WHAT YOU NEED TO DO
Copy each entry below verbatim. Skip the pictures.

[MATERIAL PROVIDED Boundary: Start]

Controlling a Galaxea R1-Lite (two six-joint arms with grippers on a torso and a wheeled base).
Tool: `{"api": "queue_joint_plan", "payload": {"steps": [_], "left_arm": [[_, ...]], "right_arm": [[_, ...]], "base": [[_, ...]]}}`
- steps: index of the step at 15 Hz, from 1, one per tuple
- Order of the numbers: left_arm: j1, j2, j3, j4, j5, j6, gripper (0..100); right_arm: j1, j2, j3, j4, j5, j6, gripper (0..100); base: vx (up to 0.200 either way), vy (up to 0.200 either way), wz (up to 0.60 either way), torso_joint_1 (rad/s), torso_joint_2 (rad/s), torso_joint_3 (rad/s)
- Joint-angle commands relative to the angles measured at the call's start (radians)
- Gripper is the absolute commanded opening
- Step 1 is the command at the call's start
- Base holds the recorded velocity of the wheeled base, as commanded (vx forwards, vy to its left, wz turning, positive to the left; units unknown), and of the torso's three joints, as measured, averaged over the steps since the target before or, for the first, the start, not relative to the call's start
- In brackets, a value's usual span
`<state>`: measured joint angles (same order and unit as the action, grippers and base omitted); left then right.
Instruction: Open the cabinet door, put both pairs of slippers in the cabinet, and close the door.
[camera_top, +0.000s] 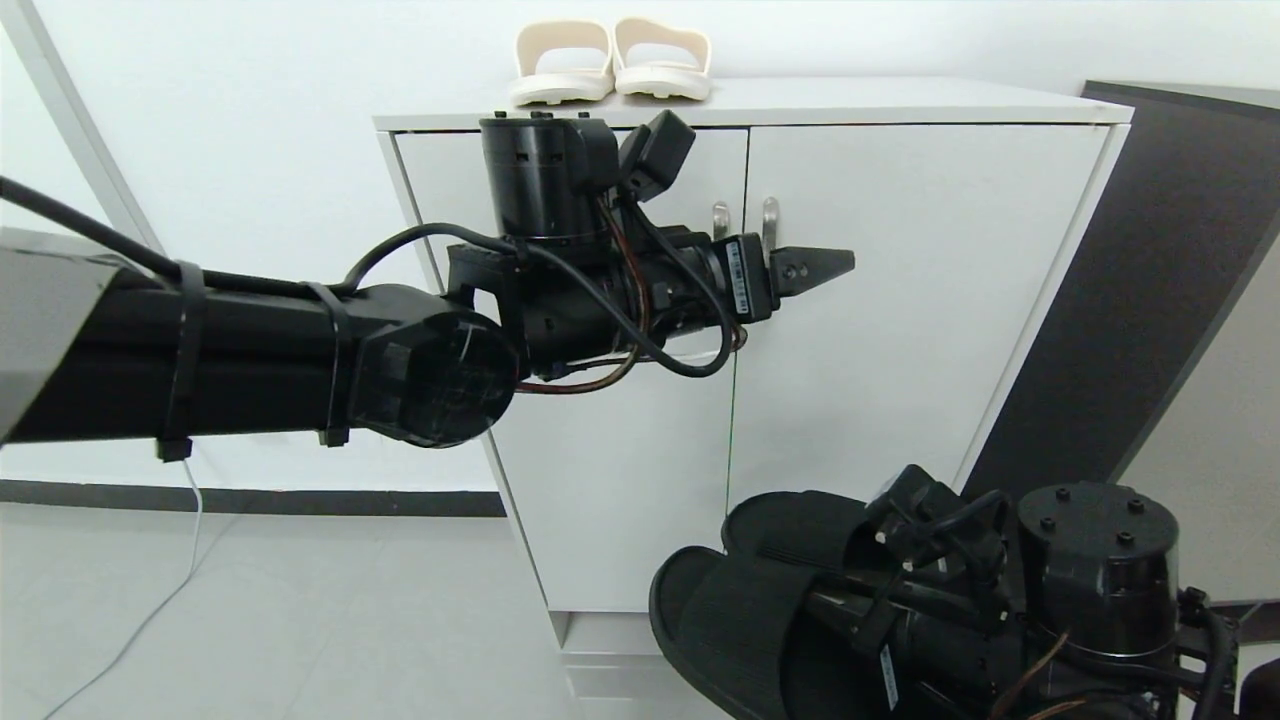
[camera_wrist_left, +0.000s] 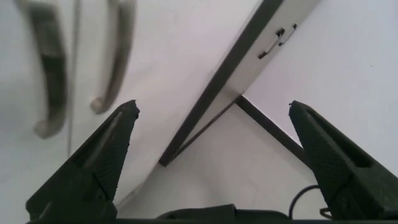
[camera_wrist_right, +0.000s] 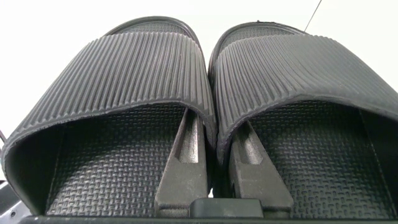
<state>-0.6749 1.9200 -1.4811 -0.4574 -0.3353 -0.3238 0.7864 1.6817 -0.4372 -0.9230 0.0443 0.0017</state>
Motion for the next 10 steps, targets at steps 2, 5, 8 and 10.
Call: {"api": "queue_joint_plan", "payload": {"steps": [2,5,8,10], "left_arm": [[0.012,0.008,-0.024,0.003,0.036,0.005,100],[0.012,0.031,-0.064,0.023,0.058,0.006,100],[0.012,0.074,-0.12,0.042,0.068,0.015,100],[0.015,0.108,-0.171,0.071,0.096,0.028,100]], "right_arm": [[-0.001,0.006,0.0,0.0,0.0,0.0,0],[-0.001,0.004,0.0,0.0,-0.001,0.0,0],[-0.001,0.006,0.002,0.0,-0.001,0.0,0],[-0.003,0.006,0.002,0.0,-0.001,0.0,0]], "base": [[0.0,0.0,0.0,0.0,0.0,0.0],[0.0,0.0,0.0,0.0,0.0,0.0],[0.0,0.0,0.0,0.0,0.0,0.0],[0.0,0.0,0.0,0.0,0.0,0.0]]}}
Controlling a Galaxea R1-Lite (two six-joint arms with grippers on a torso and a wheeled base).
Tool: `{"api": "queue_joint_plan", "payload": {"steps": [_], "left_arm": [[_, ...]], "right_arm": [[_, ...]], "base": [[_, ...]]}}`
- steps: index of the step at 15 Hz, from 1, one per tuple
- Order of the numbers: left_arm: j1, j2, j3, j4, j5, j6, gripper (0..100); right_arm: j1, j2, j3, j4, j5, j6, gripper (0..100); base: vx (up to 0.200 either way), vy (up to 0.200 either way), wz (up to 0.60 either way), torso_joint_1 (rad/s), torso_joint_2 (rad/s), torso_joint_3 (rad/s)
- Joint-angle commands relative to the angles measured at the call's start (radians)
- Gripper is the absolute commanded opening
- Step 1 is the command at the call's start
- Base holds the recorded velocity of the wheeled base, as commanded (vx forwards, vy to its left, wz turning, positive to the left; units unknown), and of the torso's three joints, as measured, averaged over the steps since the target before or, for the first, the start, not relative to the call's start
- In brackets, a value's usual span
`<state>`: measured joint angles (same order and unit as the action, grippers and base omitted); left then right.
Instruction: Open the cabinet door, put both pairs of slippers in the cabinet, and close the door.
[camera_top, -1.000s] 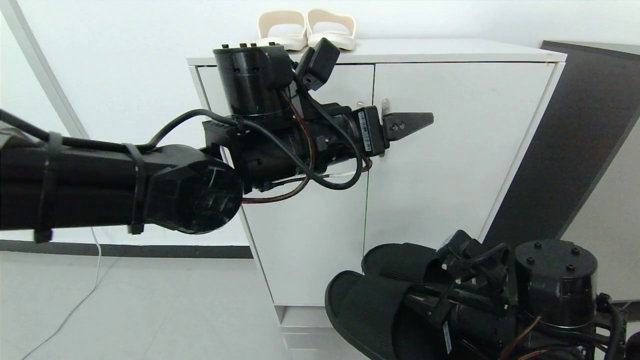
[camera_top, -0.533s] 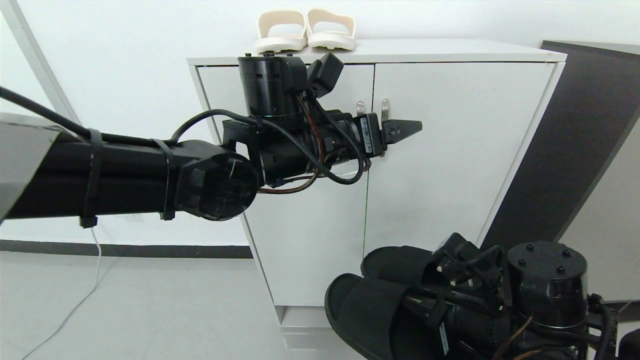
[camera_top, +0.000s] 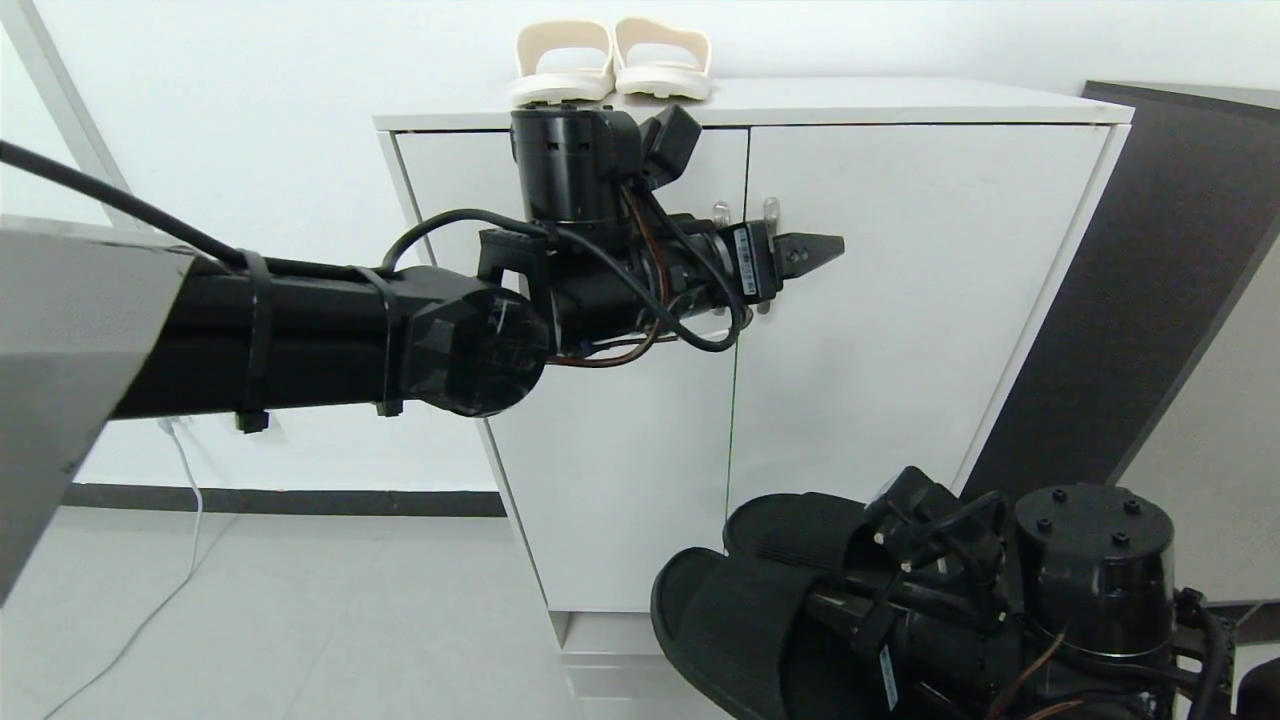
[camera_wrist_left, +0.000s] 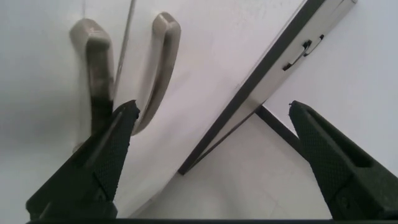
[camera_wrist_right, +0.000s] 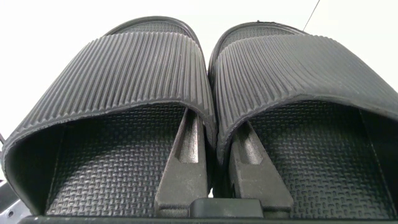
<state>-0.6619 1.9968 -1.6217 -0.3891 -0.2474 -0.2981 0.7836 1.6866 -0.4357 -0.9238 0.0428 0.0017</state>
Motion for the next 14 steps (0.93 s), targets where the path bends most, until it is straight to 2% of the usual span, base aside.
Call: {"api": "queue_joint_plan", "payload": {"steps": [1,10,11,14], "left_arm": [[0.001,0.04,-0.041,0.006,0.008,0.002,100],[-0.005,0.1,-0.119,0.006,0.008,0.002,100],[-0.005,0.1,-0.116,0.006,0.008,0.002,0],[-0.004,0.096,-0.102,0.006,0.008,0.002,0]], "right_arm": [[0.0,0.001,0.0,0.0,0.0,0.0,0],[-0.006,0.001,0.008,0.0,0.002,0.0,0],[-0.006,0.001,0.009,0.0,0.003,0.001,0],[-0.006,-0.004,0.023,-0.006,0.04,0.0,0]], "base": [[0.0,0.0,0.0,0.0,0.0,0.0],[0.0,0.0,0.0,0.0,0.0,0.0],[0.0,0.0,0.0,0.0,0.0,0.0],[0.0,0.0,0.0,0.0,0.0,0.0]]}}
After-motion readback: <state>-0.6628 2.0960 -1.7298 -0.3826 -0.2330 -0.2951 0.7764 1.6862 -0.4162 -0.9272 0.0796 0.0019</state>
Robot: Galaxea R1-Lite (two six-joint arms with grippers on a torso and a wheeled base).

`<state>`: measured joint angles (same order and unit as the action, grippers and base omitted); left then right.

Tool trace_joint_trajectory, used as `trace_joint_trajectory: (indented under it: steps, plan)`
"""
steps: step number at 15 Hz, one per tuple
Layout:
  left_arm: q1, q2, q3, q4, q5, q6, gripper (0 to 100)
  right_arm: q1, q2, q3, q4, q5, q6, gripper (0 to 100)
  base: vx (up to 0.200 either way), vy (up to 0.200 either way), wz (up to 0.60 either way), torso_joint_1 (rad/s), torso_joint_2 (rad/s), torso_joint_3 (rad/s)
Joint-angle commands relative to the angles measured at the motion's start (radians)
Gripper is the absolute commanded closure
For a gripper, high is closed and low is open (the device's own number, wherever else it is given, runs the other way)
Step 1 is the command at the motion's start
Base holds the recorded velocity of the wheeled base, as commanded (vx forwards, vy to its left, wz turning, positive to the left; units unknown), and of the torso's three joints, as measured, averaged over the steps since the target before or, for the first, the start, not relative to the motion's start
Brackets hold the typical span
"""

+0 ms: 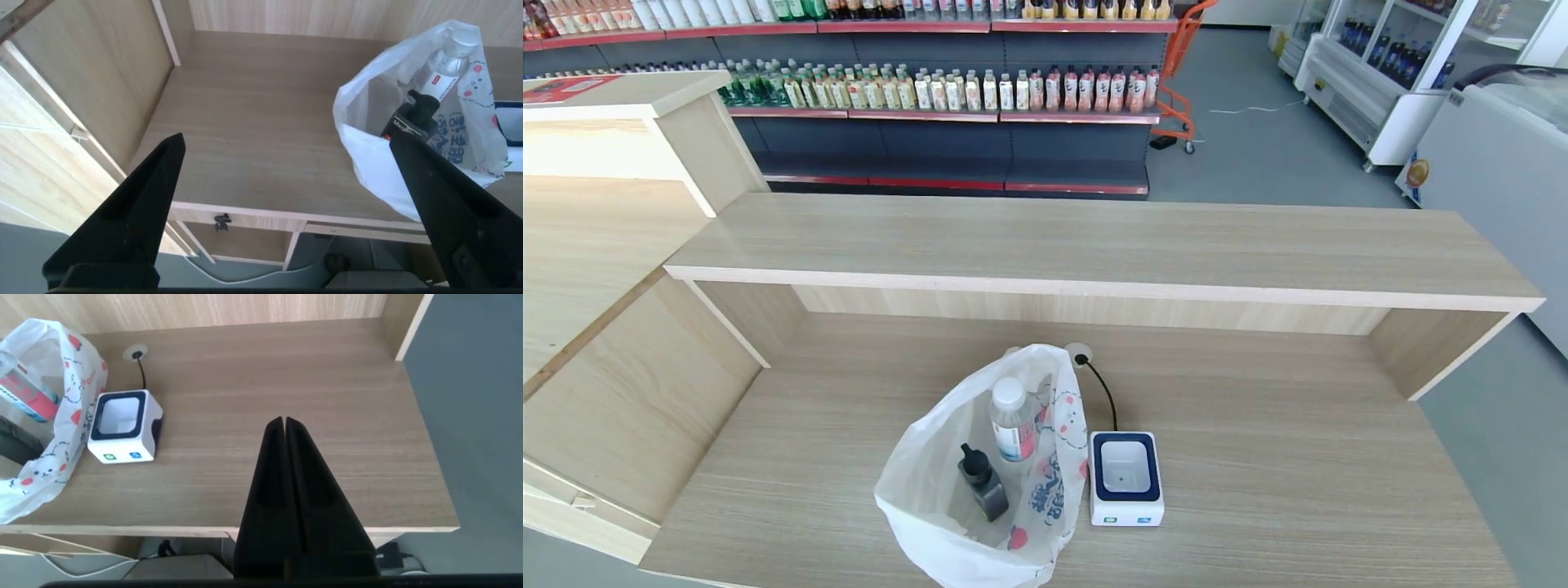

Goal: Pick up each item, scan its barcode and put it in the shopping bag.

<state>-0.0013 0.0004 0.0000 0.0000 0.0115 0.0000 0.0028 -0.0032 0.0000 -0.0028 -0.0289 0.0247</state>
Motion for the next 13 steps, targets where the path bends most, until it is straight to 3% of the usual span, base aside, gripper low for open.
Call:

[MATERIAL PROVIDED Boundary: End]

TASK RESULT
Controlling a Galaxea R1-Lite (two six-joint arms with grippers on a torso and a wheeled base).
Tool: `{"api": "queue_joint_plan", "payload": {"steps": [_], "left_arm": [[_, ...]], "right_arm": [[_, ...]], "base": [[_, ...]]}}`
- steps: index of the step at 15 Hz, from 1, one per tuple
- Order of the numbers: left_arm: j1, j2, j3, j4, j5, j6, gripper (0..100); right_arm: j1, j2, j3, j4, j5, j6, gripper (0..100); base: vx (up to 0.200 either way), vy (up to 0.200 either way), wz (up to 0.60 either way), torso_joint_1 (rad/s), torso_joint_2 (rad/s), torso_joint_3 (rad/s)
- Joint-angle commands relative to the angles measured at the call's start (radians)
- Gripper is the absolute commanded opening
- Step 1 is the command at the call's start
- Base holds the recorded velocity of the wheeled base, as commanded (vx forwards, vy to its left, wz turning, positive to the left; units unknown), and of the torso's three joints, as measured, averaged over the steps since the target before or, for the first, the start, not relative to the call's start
- In brackets, a value's usual span
`<state>`: measured joint angles (same order and unit as the action, grippers and base omitted); left then right.
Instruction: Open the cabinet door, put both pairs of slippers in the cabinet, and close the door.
[camera_top, +0.000s] 
[camera_wrist_left, +0.000s] 
[camera_wrist_right, +0.000s] 
<state>-0.6749 1.9200 -1.4811 -0.4574 -0.3353 -0.3238 0.7864 1.6817 -0.4372 -0.9230 0.0443 0.0017</state>
Motion for the next 10 steps, targets at steps 2, 5, 8 and 10.
Call: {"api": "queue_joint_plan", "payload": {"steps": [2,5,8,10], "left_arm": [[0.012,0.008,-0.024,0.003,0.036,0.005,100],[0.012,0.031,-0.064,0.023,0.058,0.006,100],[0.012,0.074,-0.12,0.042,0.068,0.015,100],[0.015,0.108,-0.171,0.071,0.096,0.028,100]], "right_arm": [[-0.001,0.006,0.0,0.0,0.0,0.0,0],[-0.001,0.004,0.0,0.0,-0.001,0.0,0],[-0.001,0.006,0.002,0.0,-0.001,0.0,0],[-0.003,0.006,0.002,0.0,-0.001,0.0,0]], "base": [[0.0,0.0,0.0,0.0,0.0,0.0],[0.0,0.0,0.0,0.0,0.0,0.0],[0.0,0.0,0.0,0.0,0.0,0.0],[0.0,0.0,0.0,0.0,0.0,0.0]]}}
Controlling a Galaxea R1-Lite (two six-joint arms with grippers on a torso and a wheeled base).
Tool: `{"api": "queue_joint_plan", "payload": {"steps": [_], "left_arm": [[_, ...]], "right_arm": [[_, ...]], "base": [[_, ...]]}}`
- steps: index of the step at 15 Hz, from 1, one per tuple
- Order of the numbers: left_arm: j1, j2, j3, j4, j5, j6, gripper (0..100); right_arm: j1, j2, j3, j4, j5, j6, gripper (0..100); base: vx (up to 0.200 either way), vy (up to 0.200 either way), wz (up to 0.60 either way), torso_joint_1 (rad/s), torso_joint_2 (rad/s), torso_joint_3 (rad/s)
- Joint-angle commands relative to the angles measured at the call's start (radians)
- Gripper is the absolute commanded opening
- Step 1 is the command at the call's start
- Base holds the recorded velocity of the wheeled base, as commanded (vx forwards, vy to its left, wz turning, positive to the left; units unknown), and of the torso's three joints, as measured, averaged over the steps since the target before or, for the first, the start, not relative to the call's start
- In brackets, a value's usual span
`<state>`: measured joint angles (same order and unit as the action, grippers and base omitted); left then right.
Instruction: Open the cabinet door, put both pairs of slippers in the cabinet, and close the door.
[camera_top, -1.000s] 
[camera_top, -0.533s] 
[camera_top, +0.000s] 
[camera_wrist_left, +0.000s] 
[camera_wrist_right, +0.000s] 
<state>-0.6619 1.9968 -1.6217 -0.3891 -0.2474 -0.2981 0.7836 1.6866 -0.4357 -0.9238 0.0428 0.0017</state>
Motion for the next 14 steps (0.93 s), targets where the path bends most, until it is straight to 2% of the usual span, base aside.
Call: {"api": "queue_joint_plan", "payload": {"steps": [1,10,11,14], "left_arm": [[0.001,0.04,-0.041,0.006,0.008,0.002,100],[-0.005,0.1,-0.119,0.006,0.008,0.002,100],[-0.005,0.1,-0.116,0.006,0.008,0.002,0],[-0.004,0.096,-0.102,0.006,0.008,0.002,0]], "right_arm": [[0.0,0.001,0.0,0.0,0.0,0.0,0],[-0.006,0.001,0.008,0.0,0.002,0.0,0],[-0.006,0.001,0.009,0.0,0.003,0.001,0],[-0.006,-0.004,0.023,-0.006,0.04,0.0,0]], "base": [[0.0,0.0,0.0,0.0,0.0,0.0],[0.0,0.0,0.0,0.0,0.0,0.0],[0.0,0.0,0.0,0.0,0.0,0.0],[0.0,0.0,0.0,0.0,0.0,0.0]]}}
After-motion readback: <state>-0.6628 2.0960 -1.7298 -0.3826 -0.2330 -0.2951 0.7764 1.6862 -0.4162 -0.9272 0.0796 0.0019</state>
Robot: Galaxea R1-Lite (two six-joint arms with grippers on a torso and a wheeled base).

`<state>`: measured joint angles (same order and unit as the action, grippers and base omitted); left then right.

Tool trace_joint_trajectory, used as `trace_joint_trajectory: (indented under it: steps, plan)`
"""
steps: step number at 15 Hz, one per tuple
Layout:
  left_arm: q1, q2, q3, q4, q5, q6, gripper (0 to 100)
  right_arm: q1, q2, q3, q4, q5, q6, gripper (0 to 100)
  base: vx (up to 0.200 either way), vy (up to 0.200 either way), wz (up to 0.60 either way), torso_joint_1 (rad/s), torso_joint_2 (rad/s), torso_joint_3 (rad/s)
Joint-angle commands relative to the angles measured at the motion's start (radians)
Gripper is the absolute commanded closure
For a gripper, high is closed and low is open (the device's own number, wherever else it is given, runs the other way)
Step 1 is the command at the motion's start
Base holds the recorded velocity of the wheeled base, as commanded (vx forwards, vy to its left, wz turning, positive to the left; units unknown), and of the torso's three joints, as measured, averaged over the steps since the target before or, for the first, the start, not relative to the motion's start
Brackets hold the typical span
"""

+0 ms: 

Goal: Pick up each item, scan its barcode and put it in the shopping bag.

<state>-0.0013 0.0004 0.0000 0.0000 0.0115 0.0000 0.0028 -0.0032 0.0000 -0.0028 -0.0289 0.0247</state>
Motion for the next 13 steps, targets where the path bends most, until it is straight to 3% of the usual span, base aside, gripper low for open.
Call:

There is nothing further to the answer.